Task item:
What you give back must match the data character for character.

Dataset excerpt:
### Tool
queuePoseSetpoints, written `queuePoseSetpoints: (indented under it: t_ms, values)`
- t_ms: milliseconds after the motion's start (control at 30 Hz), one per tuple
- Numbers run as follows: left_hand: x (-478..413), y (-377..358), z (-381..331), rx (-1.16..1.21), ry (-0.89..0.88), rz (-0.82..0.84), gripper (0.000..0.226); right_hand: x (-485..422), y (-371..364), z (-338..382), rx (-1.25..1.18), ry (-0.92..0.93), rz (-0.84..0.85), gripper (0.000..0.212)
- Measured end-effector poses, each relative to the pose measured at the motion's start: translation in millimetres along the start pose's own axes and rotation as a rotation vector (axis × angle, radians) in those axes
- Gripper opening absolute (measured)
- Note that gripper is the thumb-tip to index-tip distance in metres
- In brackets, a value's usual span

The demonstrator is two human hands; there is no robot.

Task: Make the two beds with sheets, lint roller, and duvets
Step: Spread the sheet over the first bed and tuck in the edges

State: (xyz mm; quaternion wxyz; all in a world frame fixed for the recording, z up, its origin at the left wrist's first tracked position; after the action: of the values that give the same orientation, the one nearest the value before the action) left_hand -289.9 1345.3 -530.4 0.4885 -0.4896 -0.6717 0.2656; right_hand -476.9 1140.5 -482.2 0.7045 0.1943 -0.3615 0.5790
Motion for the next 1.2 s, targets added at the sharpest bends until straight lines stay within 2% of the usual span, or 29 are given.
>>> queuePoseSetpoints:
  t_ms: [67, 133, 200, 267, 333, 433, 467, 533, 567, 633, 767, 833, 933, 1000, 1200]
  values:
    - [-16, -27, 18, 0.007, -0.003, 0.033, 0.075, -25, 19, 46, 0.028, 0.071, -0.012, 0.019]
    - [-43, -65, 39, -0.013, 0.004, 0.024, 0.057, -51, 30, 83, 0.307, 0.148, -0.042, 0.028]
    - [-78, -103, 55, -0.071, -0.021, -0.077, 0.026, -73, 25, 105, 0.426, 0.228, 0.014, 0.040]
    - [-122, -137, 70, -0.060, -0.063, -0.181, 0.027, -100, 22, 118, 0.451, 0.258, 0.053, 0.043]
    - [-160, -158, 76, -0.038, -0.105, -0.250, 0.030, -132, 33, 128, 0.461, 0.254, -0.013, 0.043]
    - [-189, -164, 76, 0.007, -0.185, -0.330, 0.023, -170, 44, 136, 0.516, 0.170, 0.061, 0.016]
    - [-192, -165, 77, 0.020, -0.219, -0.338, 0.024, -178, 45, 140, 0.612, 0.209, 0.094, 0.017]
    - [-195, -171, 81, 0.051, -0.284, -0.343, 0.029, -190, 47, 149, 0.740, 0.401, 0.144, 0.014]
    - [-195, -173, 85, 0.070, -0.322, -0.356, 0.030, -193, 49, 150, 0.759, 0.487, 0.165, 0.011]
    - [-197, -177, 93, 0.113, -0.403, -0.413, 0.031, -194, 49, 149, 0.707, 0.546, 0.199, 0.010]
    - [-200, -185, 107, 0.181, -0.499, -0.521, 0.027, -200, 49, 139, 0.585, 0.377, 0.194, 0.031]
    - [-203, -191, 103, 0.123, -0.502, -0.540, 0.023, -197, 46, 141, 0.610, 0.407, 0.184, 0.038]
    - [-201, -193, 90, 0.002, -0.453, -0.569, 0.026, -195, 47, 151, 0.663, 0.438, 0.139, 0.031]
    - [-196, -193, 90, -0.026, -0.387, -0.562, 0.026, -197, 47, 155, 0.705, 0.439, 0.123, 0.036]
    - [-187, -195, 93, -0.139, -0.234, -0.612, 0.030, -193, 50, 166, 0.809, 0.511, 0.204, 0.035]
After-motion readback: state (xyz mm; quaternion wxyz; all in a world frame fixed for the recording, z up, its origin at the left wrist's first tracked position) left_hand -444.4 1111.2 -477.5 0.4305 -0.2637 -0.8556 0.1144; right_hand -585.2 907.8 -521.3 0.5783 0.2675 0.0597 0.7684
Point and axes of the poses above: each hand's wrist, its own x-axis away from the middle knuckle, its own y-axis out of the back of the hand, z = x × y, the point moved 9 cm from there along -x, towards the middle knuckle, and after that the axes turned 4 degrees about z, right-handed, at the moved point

Output for this task:
### Tool
queuePoseSetpoints, written `queuePoseSetpoints: (indented under it: t_ms, values)`
- t_ms: milliseconds after the motion's start (control at 30 Hz), one per tuple
- Numbers run as follows: left_hand: x (-478..413), y (-377..358), z (-381..331), rx (-1.16..1.21), ry (-0.89..0.88), rz (-0.82..0.84), gripper (0.000..0.226); right_hand: x (-485..422), y (-371..364), z (-338..382), rx (-1.25..1.18), ry (-0.92..0.93), rz (-0.84..0.85), gripper (0.000..0.212)
- Measured end-effector poses, each relative to the pose measured at the motion's start: translation in millimetres along the start pose's own axes and rotation as a rotation vector (axis × angle, radians) in those axes
- Gripper opening absolute (measured)
- Note that gripper is the thumb-tip to index-tip distance in metres
- In brackets, a value's usual span

The demonstrator is two human hands; there is no robot.

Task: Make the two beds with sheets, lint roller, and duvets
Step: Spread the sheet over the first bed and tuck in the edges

State: (xyz mm; quaternion wxyz; all in a world frame fixed for the recording, z up, its origin at the left wrist's first tracked position; after the action: of the values that give the same orientation, the one nearest the value before the action) left_hand -289.9 1345.3 -530.4 0.4885 -0.4896 -0.6717 0.2656; right_hand -476.9 1140.5 -482.2 0.7045 0.1943 -0.3615 0.5790
Motion for the next 1.2 s, targets added at the sharpest bends until straight lines stay within 2% of the usual span, or 29 are given.
>>> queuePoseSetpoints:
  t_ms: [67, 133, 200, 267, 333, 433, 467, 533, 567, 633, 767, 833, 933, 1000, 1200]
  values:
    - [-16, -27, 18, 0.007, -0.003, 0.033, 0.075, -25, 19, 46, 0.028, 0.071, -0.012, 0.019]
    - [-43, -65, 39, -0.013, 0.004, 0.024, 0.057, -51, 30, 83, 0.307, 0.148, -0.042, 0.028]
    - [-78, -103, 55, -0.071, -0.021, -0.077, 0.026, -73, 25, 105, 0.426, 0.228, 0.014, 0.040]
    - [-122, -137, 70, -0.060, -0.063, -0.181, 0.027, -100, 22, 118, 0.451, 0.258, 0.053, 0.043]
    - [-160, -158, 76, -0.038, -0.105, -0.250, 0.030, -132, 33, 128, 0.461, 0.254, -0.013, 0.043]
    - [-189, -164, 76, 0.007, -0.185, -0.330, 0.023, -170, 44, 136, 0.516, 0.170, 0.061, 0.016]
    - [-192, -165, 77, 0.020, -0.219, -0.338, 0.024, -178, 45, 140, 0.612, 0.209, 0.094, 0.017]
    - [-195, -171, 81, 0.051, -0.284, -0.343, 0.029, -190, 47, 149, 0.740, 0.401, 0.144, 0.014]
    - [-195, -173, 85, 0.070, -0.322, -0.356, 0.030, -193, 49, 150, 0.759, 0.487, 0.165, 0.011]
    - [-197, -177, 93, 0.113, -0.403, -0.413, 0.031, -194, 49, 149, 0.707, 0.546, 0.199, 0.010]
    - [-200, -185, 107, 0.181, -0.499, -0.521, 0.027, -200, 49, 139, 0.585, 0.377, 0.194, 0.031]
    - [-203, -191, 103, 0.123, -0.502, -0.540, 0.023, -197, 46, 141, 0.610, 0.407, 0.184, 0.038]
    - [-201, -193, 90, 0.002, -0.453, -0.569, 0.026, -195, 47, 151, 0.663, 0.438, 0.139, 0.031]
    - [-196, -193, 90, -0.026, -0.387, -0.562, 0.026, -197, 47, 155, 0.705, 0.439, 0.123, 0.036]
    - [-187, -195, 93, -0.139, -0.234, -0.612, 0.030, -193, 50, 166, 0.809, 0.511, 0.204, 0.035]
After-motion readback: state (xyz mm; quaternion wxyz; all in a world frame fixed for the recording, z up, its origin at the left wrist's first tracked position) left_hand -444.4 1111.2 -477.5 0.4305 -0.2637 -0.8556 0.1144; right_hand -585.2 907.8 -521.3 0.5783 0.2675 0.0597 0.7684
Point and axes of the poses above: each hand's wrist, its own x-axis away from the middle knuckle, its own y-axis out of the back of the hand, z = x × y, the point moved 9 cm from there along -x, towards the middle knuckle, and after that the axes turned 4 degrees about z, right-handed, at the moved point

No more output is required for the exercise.